### Exercise
Each record is to be transcribed in full and exactly.

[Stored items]
───
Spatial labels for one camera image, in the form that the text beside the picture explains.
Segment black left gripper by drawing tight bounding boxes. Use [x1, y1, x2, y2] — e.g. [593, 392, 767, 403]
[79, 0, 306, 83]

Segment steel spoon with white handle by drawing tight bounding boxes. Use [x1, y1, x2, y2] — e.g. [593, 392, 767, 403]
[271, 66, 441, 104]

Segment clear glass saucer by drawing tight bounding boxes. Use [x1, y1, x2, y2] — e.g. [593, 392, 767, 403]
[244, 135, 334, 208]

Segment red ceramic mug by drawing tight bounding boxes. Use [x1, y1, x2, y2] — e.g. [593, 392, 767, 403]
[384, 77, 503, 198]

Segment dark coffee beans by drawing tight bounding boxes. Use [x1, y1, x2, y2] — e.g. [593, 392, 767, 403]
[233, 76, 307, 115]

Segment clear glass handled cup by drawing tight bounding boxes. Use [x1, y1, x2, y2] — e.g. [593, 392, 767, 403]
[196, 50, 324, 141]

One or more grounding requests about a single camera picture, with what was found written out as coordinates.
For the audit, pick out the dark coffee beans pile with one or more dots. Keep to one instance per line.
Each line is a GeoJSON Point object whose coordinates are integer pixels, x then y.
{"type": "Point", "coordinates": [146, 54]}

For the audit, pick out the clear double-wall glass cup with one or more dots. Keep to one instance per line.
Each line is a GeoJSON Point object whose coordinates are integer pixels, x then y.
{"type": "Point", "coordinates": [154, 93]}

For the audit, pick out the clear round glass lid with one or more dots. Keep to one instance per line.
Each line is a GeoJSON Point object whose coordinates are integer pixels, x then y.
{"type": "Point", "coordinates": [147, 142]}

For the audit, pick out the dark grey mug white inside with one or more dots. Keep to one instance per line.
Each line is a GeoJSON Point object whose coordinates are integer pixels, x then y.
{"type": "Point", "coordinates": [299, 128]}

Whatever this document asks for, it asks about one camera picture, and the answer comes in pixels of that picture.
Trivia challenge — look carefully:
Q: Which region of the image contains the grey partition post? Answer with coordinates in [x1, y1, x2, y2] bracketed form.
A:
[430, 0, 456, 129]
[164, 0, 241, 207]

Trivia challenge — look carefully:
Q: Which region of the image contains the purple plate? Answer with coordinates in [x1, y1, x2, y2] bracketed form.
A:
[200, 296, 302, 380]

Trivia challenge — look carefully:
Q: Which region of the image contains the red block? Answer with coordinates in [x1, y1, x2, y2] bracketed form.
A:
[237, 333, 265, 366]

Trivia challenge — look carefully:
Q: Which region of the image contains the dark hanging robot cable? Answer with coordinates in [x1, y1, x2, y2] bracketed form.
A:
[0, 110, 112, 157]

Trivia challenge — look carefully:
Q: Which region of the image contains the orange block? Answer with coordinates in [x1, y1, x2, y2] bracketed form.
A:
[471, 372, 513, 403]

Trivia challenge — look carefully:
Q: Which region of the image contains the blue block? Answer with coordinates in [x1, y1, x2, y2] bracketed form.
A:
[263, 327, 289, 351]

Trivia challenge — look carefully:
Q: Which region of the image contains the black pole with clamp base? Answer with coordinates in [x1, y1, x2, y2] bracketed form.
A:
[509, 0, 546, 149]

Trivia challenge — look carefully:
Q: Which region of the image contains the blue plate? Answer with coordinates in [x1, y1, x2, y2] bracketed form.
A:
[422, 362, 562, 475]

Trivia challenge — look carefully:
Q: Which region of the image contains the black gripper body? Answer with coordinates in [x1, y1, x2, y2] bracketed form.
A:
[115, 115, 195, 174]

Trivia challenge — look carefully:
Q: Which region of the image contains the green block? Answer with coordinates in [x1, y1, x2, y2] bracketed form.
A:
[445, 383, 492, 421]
───
### Result of this exercise
Spatial labels for one camera image, in the form that the text beside the picture explains.
Segment black left gripper by drawing tight bounding boxes. Use [x1, y1, x2, y2] — e.g. [593, 392, 767, 403]
[79, 0, 306, 83]

Segment steel spoon with white handle by drawing tight bounding boxes. Use [x1, y1, x2, y2] — e.g. [593, 392, 767, 403]
[271, 66, 441, 104]

Segment clear glass saucer by drawing tight bounding boxes. Use [x1, y1, x2, y2] — e.g. [593, 392, 767, 403]
[244, 135, 334, 208]

Segment red ceramic mug by drawing tight bounding boxes. Use [x1, y1, x2, y2] — e.g. [593, 392, 767, 403]
[384, 77, 503, 198]

Segment dark coffee beans by drawing tight bounding boxes. Use [x1, y1, x2, y2] — e.g. [593, 392, 767, 403]
[233, 76, 307, 115]

Segment clear glass handled cup by drawing tight bounding boxes. Use [x1, y1, x2, y2] — e.g. [593, 392, 767, 403]
[196, 50, 324, 141]

One or more grounding requests about a single camera picture, with what was found written out as coordinates.
For the audit, pick out the dark coffee beans pile with one or more dots. Keep to one instance per line.
Each line is a GeoJSON Point object whose coordinates are integer pixels, x then y.
{"type": "Point", "coordinates": [146, 54]}

For the audit, pick out the clear double-wall glass cup with one or more dots. Keep to one instance per line.
Each line is a GeoJSON Point object whose coordinates are integer pixels, x then y.
{"type": "Point", "coordinates": [154, 93]}

For the audit, pick out the clear round glass lid with one or more dots. Keep to one instance per line.
Each line is a GeoJSON Point object whose coordinates are integer pixels, x then y.
{"type": "Point", "coordinates": [147, 142]}

For the audit, pick out the dark grey mug white inside with one or more dots. Keep to one instance per line.
Each line is a GeoJSON Point object whose coordinates are integer pixels, x then y.
{"type": "Point", "coordinates": [299, 128]}

Whatever this document asks for, it asks about one camera picture, and the answer comes in pixels of that picture.
Trivia challenge — look carefully:
Q: Which region of the image contains the grey partition post? Answer with coordinates in [x1, y1, x2, y2] bracketed form.
A:
[430, 0, 456, 129]
[164, 0, 241, 207]

Trivia challenge — look carefully:
Q: Which region of the image contains the purple plate? Answer with coordinates in [x1, y1, x2, y2] bracketed form.
A:
[200, 296, 302, 380]

Trivia challenge — look carefully:
Q: Which region of the image contains the red block? Answer with coordinates in [x1, y1, x2, y2] bracketed form.
A:
[237, 333, 265, 366]

Trivia challenge — look carefully:
Q: Which region of the image contains the dark hanging robot cable? Answer with coordinates in [x1, y1, x2, y2] bracketed form.
A:
[0, 110, 112, 157]

Trivia challenge — look carefully:
Q: Which region of the image contains the orange block? Answer with coordinates in [x1, y1, x2, y2] bracketed form.
A:
[471, 372, 513, 403]

Trivia challenge — look carefully:
Q: Which region of the image contains the blue block? Answer with coordinates in [x1, y1, x2, y2] bracketed form.
A:
[263, 327, 289, 351]

Trivia challenge — look carefully:
Q: Which region of the image contains the black pole with clamp base? Answer with coordinates in [x1, y1, x2, y2] bracketed form.
A:
[509, 0, 546, 149]

Trivia challenge — look carefully:
Q: Which region of the image contains the blue plate? Answer with coordinates in [x1, y1, x2, y2] bracketed form.
A:
[422, 362, 562, 475]

Trivia challenge — look carefully:
Q: Which region of the image contains the black gripper body? Answer with coordinates in [x1, y1, x2, y2] bracketed form.
A:
[115, 115, 195, 174]

Trivia challenge — look carefully:
Q: Which region of the image contains the green block? Answer with coordinates in [x1, y1, x2, y2] bracketed form.
A:
[445, 383, 492, 421]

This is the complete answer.